When we get to the curses in this week’s Parsha, however, all bets are off. The usually-diplomatic language of the Torah is abandoned in favor of what would appear to be extremely crude and explicit language. Take, for example, the curse: “The most tender and delicate woman among you, who would not venture to set her foot upon the ground because of delicateness and tenderness, will begrudge the husband of her embrace and her own son and daughter and the infants who emerge from between her legs, and her own children whom she will bear, for she will eat them in secret, in destitution, in the siege and the desperation which your enemies will inflict upon you, in your cities.” Deuteronomy, 28:57.
Forget if you can, for a moment, the truly horrifying cannibalistic content of this curse. Since when does the Torah refer to childbirth as graphically and indelicately as “the infants who emerge from between her legs”??
There are more examples of unspeakable language, which – it turns out – are are literally unspeakable. There are two spots in Chapter 28 (the only two such places in the entire Pentateuch) in which the words used by the Torah were deemed so crude that the sages of the Talmud have instructed us to verbalize different words than those written. See Babylonian Talmud, Megillah, 25b. One is in verse 27, in which G-d threatens to smite the Jewish people with hemorrhoids. Interestingly, the word for the hemorrhoid’s location actually written in the Torah is “ba’apolim”; when reading it verbally, however, we are told to read the word “ba’tchorim.” The former is viewed as much more explicit reference to the anus than the latter, which is a far more delicate expression; in English, the equivalent might be the difference between “asshole” and “orifice”.
The second example occurs in verse 30. There, G-d threatens that “You will betroth a woman, but another man will lie with her.” The word meaning “lie with her,” however – “yishkavenah” – is not the word actually written in the Torah. That word is “yishgalenah” – a far more explicit and crude expression; so indelicate, in fact, that our sages require us to substitute the word for a more polite one. Again, the equivalent distinction in English might be the difference between “someone else will sleep with her” and “someone else will fuck her.” It is essentially Divine cussing.

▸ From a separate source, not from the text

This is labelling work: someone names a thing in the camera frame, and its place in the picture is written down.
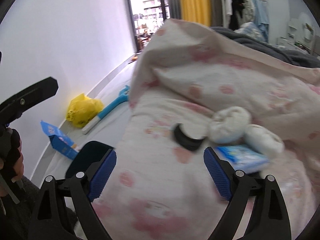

And it’s not just in the language itself. In verse 68, it says: “And the Lord will bring you back to Egypt in ships, through the way about which I had said to you, You will never see it again.” But – didn’t You say that ‘you will never see it again’? Every parent knows the importance of being consistent and keeping your word. If you commit to never doing a particular thing again, then doesn’t that have to mean something? Can it possibly mean “I won’t do it again, so long as I am in not in the mood to do it again”?
In verse 63, G-d says: “And it will be, just as the Lord rejoiced over you to do good for you and to increase you, so will the Lord cause to rejoice over you to annihilate you and to destroy you.” Really? The joy of annihilation will be just the same as the joy of doing good? No difference at all? Not a punishment and discipline meted out by a reluctant and disappointed, but the very same level of joy?
What kind of parent talks like this?
This Parsha then, perhaps more than any other, illustrates the true nature of our relationship with G-d. Not the parent-child or king-subject relationship that G-d himself describes and showcases – although those too are certainly dimensions of our bond – but rather the relationship revealed by reading between the lines of G-d’s expression. The language in this week’s Parsha is not the calm and measured lecture of a parent to a child. It is the tempestuous language of passion; of warmth, intimacy and love when all is well, but of enraged jealousy at even the thought of infidelity. It is from G-d’s no-holds-barred curses that we catch a glimpse of the true measure of His pain at the thought of our being unfaithful – which, conversely, gives us a sneak insight into just how much we mean to Him.